Task directions> Look for "pedestal" in the records and copy every line that has it.

Stored data entries:
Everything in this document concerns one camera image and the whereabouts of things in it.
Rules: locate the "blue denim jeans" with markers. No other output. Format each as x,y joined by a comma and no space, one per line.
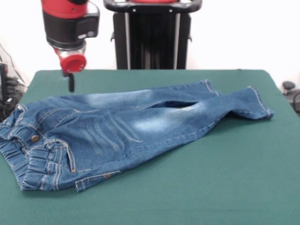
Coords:
117,131

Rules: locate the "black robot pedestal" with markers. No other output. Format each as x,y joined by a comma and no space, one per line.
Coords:
150,35

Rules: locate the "black office chair base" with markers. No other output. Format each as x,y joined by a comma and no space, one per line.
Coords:
291,92

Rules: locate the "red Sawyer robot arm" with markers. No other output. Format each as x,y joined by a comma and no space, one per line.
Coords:
68,21

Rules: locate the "black electronics box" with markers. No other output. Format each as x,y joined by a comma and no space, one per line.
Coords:
3,79

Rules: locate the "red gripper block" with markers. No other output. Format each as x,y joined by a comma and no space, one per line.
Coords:
73,63

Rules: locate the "dark green table cloth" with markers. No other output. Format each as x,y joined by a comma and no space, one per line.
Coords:
211,175

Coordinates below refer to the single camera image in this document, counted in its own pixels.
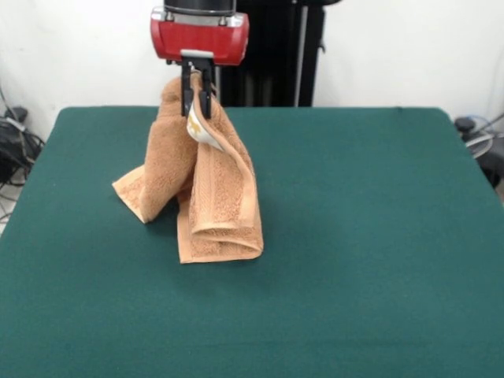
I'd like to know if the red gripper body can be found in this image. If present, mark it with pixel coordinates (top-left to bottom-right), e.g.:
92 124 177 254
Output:
149 11 250 67

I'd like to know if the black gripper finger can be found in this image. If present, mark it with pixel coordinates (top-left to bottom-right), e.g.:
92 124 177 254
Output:
198 60 216 121
180 57 196 118

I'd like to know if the tan towel with white label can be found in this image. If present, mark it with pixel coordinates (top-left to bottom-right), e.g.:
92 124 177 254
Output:
112 76 264 265

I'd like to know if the dark green table cloth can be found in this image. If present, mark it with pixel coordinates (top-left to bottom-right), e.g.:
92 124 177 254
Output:
0 106 504 378

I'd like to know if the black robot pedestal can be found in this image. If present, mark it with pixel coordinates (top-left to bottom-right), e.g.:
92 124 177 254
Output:
184 0 328 108

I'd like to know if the black cable tangle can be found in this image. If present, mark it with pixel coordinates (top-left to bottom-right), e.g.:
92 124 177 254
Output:
0 116 46 190

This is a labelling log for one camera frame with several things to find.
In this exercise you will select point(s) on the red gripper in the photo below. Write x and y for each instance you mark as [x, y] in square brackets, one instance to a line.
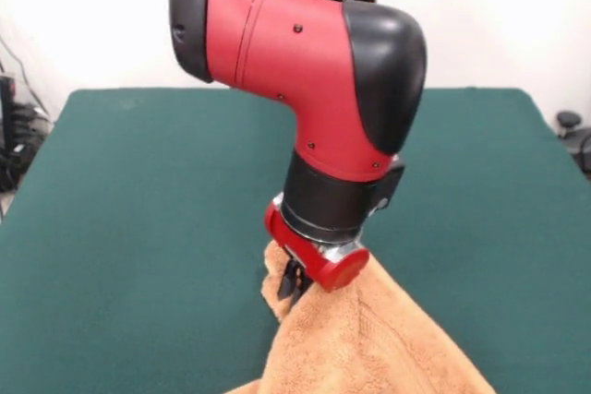
[337, 269]

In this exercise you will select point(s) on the orange terry towel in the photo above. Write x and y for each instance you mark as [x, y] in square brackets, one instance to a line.
[369, 348]

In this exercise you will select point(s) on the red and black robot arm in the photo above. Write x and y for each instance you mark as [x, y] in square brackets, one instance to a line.
[300, 66]

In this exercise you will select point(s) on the dark green table cloth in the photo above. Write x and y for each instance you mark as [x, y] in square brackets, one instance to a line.
[92, 274]

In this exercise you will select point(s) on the black office chair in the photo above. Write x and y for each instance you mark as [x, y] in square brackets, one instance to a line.
[575, 135]

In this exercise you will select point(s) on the black computer case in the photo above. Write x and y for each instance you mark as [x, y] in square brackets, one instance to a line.
[7, 108]

Answer to this problem>
Rules: locate the "black robot pedestal" with markers. No other output. Format each as x,y joined by a comma and no space, one per line.
I'd like to know if the black robot pedestal can be found in this image. If present, mark it with pixel coordinates (top-left to bottom-right), e.g.:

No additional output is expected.